A Fund That Exists — Mostly on Paper

On paper, the Loss and Damage Fund was created precisely for this purpose: to provide finance to climate-vulnerable countries and communities that experience climate harm. In reality, the gap between needs and response is staggering. The Fund’s initial phase – launched at COP30 — is meant to disburse 250 million USD in total, an amount that would barely scratch the surface of Sri Lanka’s losses alone.

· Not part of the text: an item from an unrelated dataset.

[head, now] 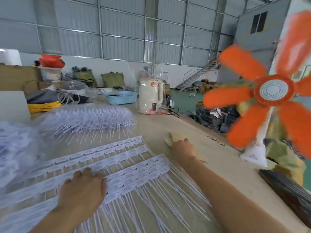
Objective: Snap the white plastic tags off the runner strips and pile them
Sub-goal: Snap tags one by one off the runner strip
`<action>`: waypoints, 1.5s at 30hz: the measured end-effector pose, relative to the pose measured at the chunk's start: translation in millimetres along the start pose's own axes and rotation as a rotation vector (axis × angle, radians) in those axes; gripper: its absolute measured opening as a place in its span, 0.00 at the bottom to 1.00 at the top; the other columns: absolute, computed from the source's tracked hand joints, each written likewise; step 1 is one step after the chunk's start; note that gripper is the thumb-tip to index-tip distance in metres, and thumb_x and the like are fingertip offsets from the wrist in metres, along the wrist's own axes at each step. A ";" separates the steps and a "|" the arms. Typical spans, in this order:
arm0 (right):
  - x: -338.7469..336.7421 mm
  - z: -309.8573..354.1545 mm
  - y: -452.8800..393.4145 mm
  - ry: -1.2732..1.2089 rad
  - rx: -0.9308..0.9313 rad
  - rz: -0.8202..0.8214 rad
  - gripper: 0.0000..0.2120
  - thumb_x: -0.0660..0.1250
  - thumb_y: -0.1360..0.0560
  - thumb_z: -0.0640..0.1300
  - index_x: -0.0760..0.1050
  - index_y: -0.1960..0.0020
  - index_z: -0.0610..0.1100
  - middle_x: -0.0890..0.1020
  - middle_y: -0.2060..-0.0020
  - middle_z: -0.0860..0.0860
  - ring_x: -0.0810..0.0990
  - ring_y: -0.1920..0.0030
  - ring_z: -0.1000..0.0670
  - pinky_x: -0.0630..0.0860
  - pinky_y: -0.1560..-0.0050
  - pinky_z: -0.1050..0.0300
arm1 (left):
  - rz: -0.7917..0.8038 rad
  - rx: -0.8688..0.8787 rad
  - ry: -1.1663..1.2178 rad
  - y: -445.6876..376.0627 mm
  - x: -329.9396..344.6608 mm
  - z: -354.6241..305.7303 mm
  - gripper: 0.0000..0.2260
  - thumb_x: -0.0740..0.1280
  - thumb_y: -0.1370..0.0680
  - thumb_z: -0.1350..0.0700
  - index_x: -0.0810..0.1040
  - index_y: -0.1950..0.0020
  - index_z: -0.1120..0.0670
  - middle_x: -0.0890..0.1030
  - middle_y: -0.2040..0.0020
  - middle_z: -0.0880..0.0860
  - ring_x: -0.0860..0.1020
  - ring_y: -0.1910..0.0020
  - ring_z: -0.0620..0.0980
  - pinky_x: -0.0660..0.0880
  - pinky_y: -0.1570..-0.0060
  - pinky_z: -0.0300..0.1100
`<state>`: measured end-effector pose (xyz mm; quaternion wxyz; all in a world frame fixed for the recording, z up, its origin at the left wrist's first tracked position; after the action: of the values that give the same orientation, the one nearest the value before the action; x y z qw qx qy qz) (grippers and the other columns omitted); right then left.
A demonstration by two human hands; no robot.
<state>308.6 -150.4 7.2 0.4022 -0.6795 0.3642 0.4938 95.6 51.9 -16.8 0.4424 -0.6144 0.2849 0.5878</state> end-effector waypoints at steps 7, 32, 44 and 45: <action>26.1 -50.1 -7.6 0.216 0.257 0.171 0.17 0.57 0.22 0.36 0.72 0.34 0.42 0.75 0.38 0.46 0.73 0.39 0.45 0.72 0.51 0.56 | 0.000 0.018 0.000 0.9 -1.9 -2.3 0.20 0.44 0.19 0.44 0.70 0.36 0.45 0.70 0.39 0.48 0.69 0.41 0.48 0.73 0.43 0.43; 24.4 -76.4 15.7 0.097 0.456 0.320 0.11 0.59 0.29 0.36 0.77 0.52 0.45 0.78 0.51 0.50 0.77 0.58 0.48 0.69 0.67 0.63 | -0.099 0.134 -0.108 7.4 -17.4 -6.9 0.20 0.45 0.19 0.43 0.73 0.40 0.45 0.74 0.45 0.45 0.72 0.43 0.46 0.70 0.46 0.41; -21.5 58.3 36.7 -0.368 -0.288 0.234 0.17 0.65 0.24 0.46 0.76 0.36 0.46 0.73 0.35 0.49 0.72 0.35 0.47 0.66 0.36 0.57 | -0.063 0.345 0.161 6.8 -18.4 -24.3 0.34 0.51 0.32 0.26 0.73 0.34 0.42 0.72 0.42 0.43 0.69 0.41 0.44 0.66 0.43 0.39; -18.0 57.0 37.6 -0.402 -0.285 0.222 0.17 0.66 0.25 0.48 0.76 0.37 0.47 0.73 0.35 0.49 0.71 0.35 0.47 0.66 0.36 0.58 | -0.054 0.369 0.171 7.6 -19.6 -24.9 0.38 0.49 0.36 0.24 0.74 0.35 0.42 0.72 0.43 0.42 0.68 0.42 0.43 0.66 0.43 0.39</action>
<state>249.1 -112.4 6.8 0.3102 -0.5735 0.2762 0.7061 97.8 23.3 -1.4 0.5373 -0.5780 0.4075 0.4595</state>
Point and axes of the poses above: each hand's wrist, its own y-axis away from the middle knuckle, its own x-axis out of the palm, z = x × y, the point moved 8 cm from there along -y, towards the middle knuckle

This mismatch is the result of the global climate regime’s failure to create enforceable mechanisms to ensure States uphold their legal obligations, including in relation to climate finance. While public climate finance provision in general is lacking, this is particularly true for loss and damage, for which wealthy countries have long denied their responsibility to pay. This became once again clear when States agreed to a new climate finance goal at COP29: it recognizes the urgent need for enhanced support for loss and damage, but once again contains no new commitments to fill this gap, including by providing money to the FRLD. 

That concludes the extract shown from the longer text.